Until yesterday I was not looking forward to returning to this sequence- maybe because many of the full poses are beyond my ability.
Yesterday I took an Iyengar class with Carrie Owerko. She has studied with the Iyengars in India and on her last visit Mr. Iyengar (she calls him Guruji) talked about Sutra 1.20 and how the 5 Yoga vitamins are mentioned there. They are: Sraddha=Faith, Virya=Strength, Smriti=Memory, Samadhi=Contemplation or Absorption and Prajnapurvaka=knowledge of the self and Self. These are the yoga vitamins that sustain our practice. Apparently he talks more about them in the Tree of Yoga. Something about this sutra and the practice (which revolved around accessing these concepts) reinvigorated my interest in this sequence. I couldn't wait to get started.
I needed to have a long and steady Headstand and Shoulderstand so I stayed away from all the variations. My Headstand was shaky. My breath was a little fast so I did not stay in it as long as I had intended. When I came down I realized I had broken out into a sweat. I was extra careful coming up into Shoulderstand because of the pain I had near my right shoulder blade last week. Luckily that pain was gone.
Instead of the inverted variations I did standing poses. Mr. Iyengar says to eliminate the variations in Headstand and Shoulderstand when you do standing positions. I did Utthita and Parvrita Parsvokonasana, Vira 1,2,3, Ardha Chandrasana, Parsvottanasana and Prasarita Padottanasana then went back to the rest of the sequence starting with Jatara Parivartanasana.
Some observations:
My Navasanas have gotten stronger. I can hold them for much longer than when I started these sequences.

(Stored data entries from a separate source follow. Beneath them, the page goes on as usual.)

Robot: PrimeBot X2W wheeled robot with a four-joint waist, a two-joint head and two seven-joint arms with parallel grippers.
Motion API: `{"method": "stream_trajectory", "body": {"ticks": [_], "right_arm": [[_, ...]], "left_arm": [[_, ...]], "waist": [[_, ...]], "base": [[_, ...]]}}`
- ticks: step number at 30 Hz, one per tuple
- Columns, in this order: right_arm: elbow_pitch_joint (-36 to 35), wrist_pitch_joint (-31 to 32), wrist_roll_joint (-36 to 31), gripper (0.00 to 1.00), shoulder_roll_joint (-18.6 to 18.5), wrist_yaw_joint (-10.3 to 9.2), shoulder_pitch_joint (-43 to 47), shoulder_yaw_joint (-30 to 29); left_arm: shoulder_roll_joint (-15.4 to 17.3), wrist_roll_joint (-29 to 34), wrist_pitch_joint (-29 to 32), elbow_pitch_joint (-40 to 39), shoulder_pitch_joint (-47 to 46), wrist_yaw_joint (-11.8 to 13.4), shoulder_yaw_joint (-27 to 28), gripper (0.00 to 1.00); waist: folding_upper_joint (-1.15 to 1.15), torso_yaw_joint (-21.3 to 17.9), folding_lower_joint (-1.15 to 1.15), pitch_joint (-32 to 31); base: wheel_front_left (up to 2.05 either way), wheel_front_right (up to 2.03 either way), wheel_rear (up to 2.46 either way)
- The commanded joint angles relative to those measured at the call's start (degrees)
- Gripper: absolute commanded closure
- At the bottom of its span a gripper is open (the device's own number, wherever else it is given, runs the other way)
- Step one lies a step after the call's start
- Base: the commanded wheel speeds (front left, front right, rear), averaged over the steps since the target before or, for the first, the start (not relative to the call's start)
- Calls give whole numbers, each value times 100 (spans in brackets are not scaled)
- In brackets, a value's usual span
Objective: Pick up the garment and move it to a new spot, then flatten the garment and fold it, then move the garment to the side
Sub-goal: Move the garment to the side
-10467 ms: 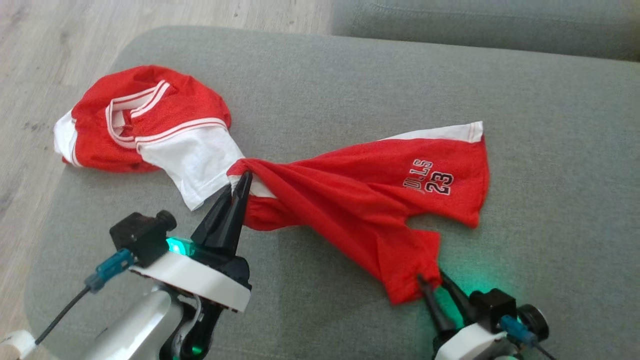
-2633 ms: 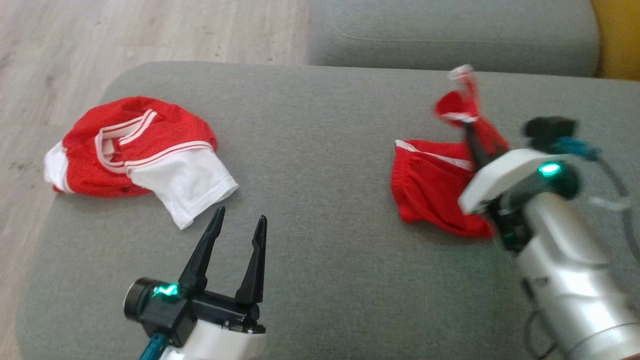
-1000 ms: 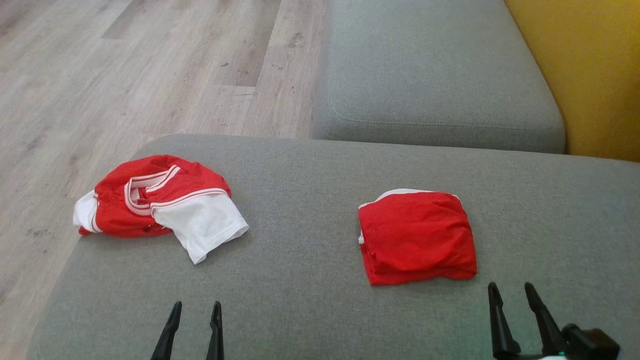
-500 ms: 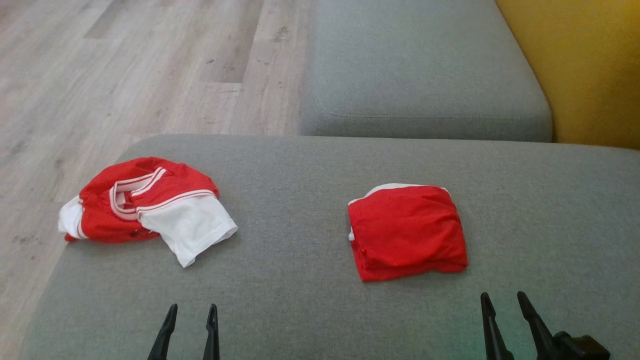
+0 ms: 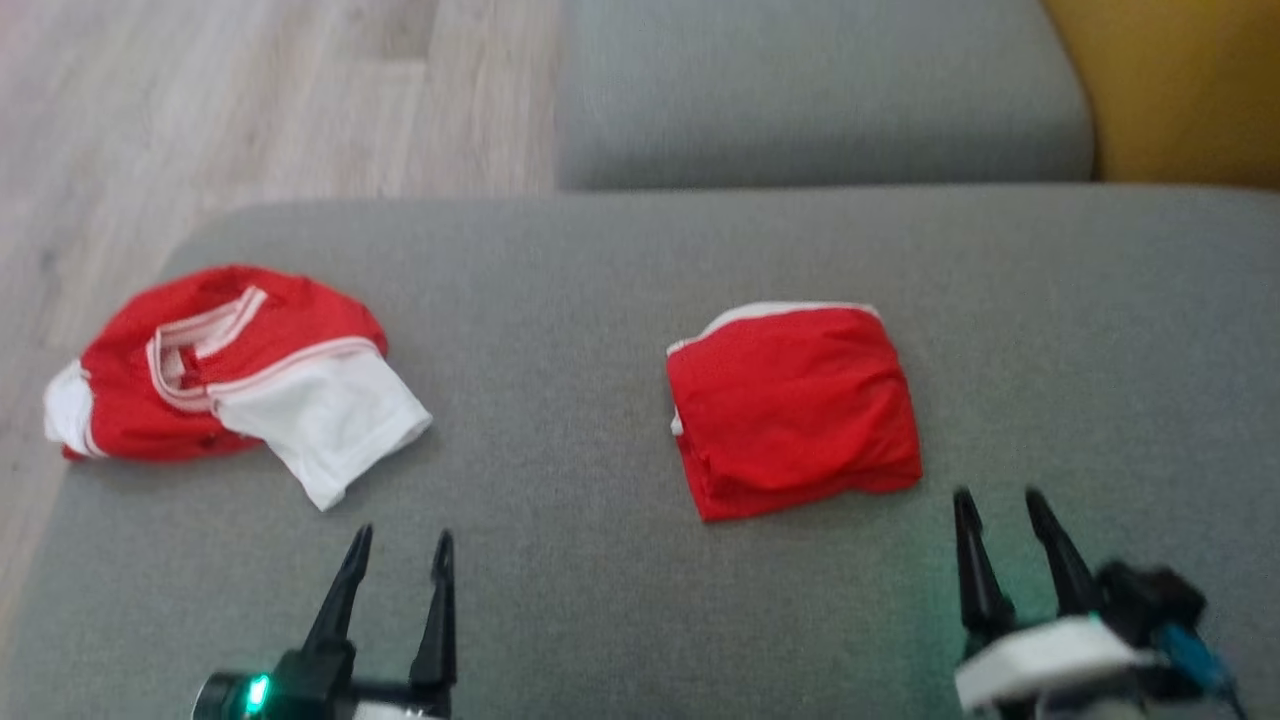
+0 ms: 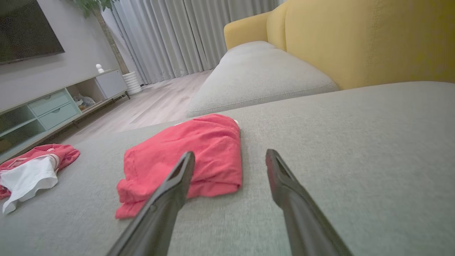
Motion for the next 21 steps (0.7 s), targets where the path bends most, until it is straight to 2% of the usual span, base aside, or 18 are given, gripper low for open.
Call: {"method": "stream_trajectory", "body": {"ticks": [1,4,11,17,18,19,21], "right_arm": [[94,-79,71,0,-49,39,-540,170],[569,136,189,0,-125,39,-1254,171],[1818,1241,439,0,-342,39,-2870,20],[2860,2011,657,0,-456,39,-3497,165],[2940,2095,706,41,-443,39,-3519,255],[2965,2096,780,100,-435,39,-3532,309],[2951,1924,809,100,-525,39,-3537,362]], "left_arm": [[-39,36,-29,-193,-402,-27,115,0],[-39,80,-29,-262,-642,-54,55,0],[-39,54,-29,-406,-1012,-111,-85,0],[-39,-3,-29,-398,-1100,-115,-192,0],[-39,-17,-29,-394,-1100,-106,-195,0],[-39,-29,-29,-395,-1096,-94,-195,0],[-39,-53,-29,-408,-1079,-73,-179,0]], "waist": [[0,32,-1,337],[0,110,-1,716],[0,336,-1,1200],[0,536,-1,1320],[0,552,-1,1323],[0,559,-1,1325],[0,544,-1,1330]], "base": [[0,0,0],[0,0,0],[0,0,0],[0,0,0],[0,0,0],[0,0,0],[0,0,0]]}}
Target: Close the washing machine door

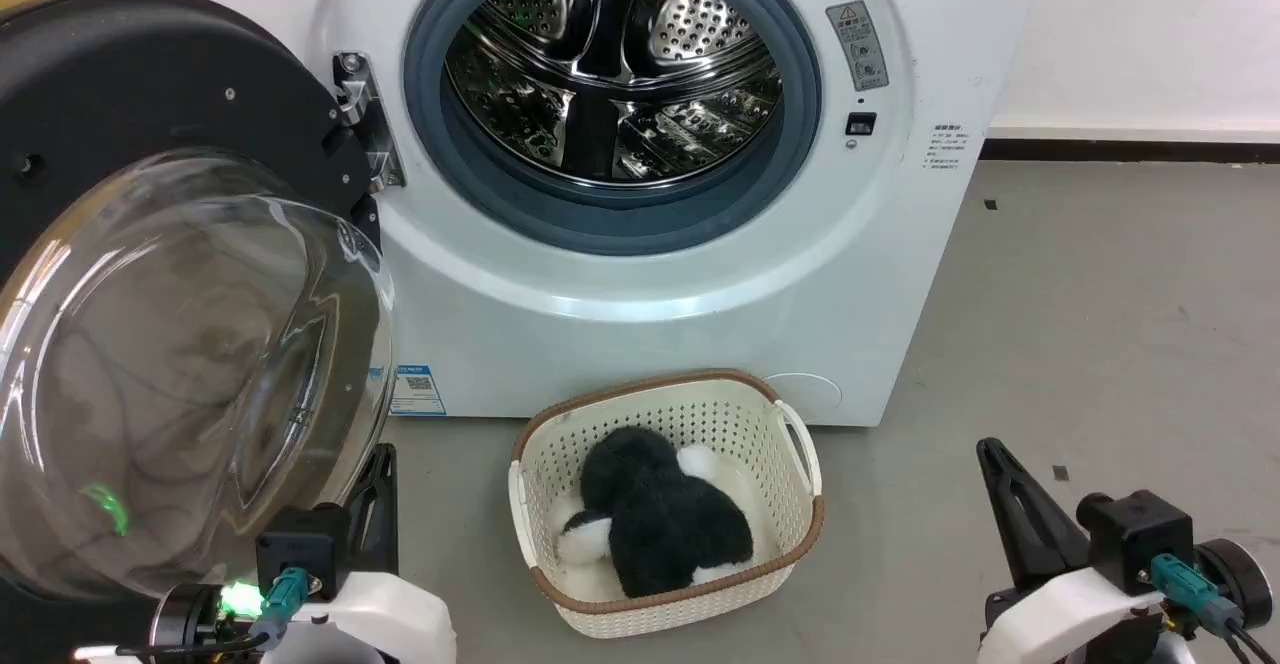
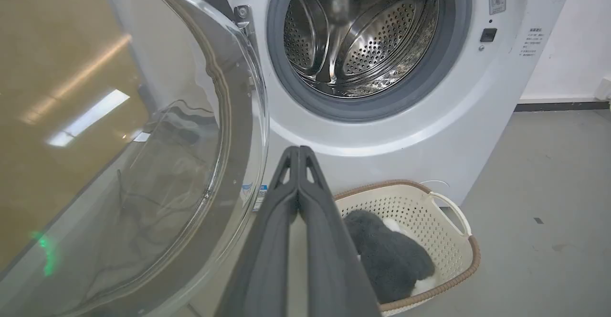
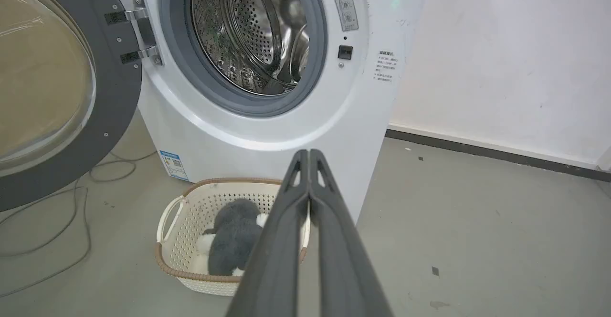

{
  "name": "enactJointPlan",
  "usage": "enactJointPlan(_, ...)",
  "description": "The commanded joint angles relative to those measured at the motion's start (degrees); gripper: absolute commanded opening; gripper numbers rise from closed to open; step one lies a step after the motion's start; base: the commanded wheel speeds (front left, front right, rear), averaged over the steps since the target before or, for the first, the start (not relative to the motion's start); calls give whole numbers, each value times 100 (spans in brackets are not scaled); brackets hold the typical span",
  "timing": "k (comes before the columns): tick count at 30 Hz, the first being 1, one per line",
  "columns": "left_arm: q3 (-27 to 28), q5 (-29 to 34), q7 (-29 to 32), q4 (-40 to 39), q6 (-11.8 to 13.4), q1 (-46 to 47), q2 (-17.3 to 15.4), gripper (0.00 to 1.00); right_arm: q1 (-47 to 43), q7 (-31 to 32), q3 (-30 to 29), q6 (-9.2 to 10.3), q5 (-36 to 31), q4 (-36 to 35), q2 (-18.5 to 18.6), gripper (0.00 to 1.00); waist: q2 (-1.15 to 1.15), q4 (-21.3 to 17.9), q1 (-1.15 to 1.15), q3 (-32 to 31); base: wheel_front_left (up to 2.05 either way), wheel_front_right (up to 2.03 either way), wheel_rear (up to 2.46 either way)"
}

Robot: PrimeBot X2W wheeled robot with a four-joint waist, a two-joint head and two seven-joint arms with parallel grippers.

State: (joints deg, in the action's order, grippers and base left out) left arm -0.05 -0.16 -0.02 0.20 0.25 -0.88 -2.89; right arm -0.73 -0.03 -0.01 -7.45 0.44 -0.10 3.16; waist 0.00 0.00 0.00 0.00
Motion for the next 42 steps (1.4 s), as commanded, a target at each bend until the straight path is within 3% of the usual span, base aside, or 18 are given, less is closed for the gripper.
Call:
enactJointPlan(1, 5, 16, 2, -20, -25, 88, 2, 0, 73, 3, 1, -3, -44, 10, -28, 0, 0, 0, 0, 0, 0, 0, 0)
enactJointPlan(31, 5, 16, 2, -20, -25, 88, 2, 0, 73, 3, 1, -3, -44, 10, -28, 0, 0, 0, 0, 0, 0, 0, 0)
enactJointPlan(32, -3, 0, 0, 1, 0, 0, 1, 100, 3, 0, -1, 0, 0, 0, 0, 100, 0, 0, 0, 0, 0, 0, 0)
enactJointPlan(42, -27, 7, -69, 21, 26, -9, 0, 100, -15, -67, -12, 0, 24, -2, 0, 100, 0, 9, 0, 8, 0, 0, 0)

In Janusirsana I felt the kidney areas being stretched again. It has a cleansing and soothing effect for me.
I did Half Lotus with the left leg on top and full lotus with the right leg on top. I am still supporting the left knee with a blanket underneath. It still alleviates a pulling sensation I get in the outer knee. I keep testing it without the support and I still need it.
I did Chaturanga with the strap around the upper arms and a block underneath the forehead. I had not used the strap for Chaturanga in a while. This time it helped me roll the shoulders up away from the floor and keep the chest open. The tendency for me is that the tops of my shoulders roll down. Then I tried it without the strap (so much harder!) but still with the block and once again the shoulders rolled down. But at least I am aware of this and it gives me something to work towards.
When I went down for Savasana after Garudasana my breath was fast. It was nice to observe it gradually slow down and settle into a calm rhythm.
I thought I was getting used to the actions in the inhalation retention for Ujjayi Pranayama. Then I read the instructions again and I had missed a lot of points. Even with the mistakes that I made I still enjoyed it and observed a great puffing of the chest when I pulled the abdominal wall back toward the spine and applied the Uddiyana Bandha.
For today's practice I felt reinvigorated and present with what I am capable of TODAY without any judgment one way or another.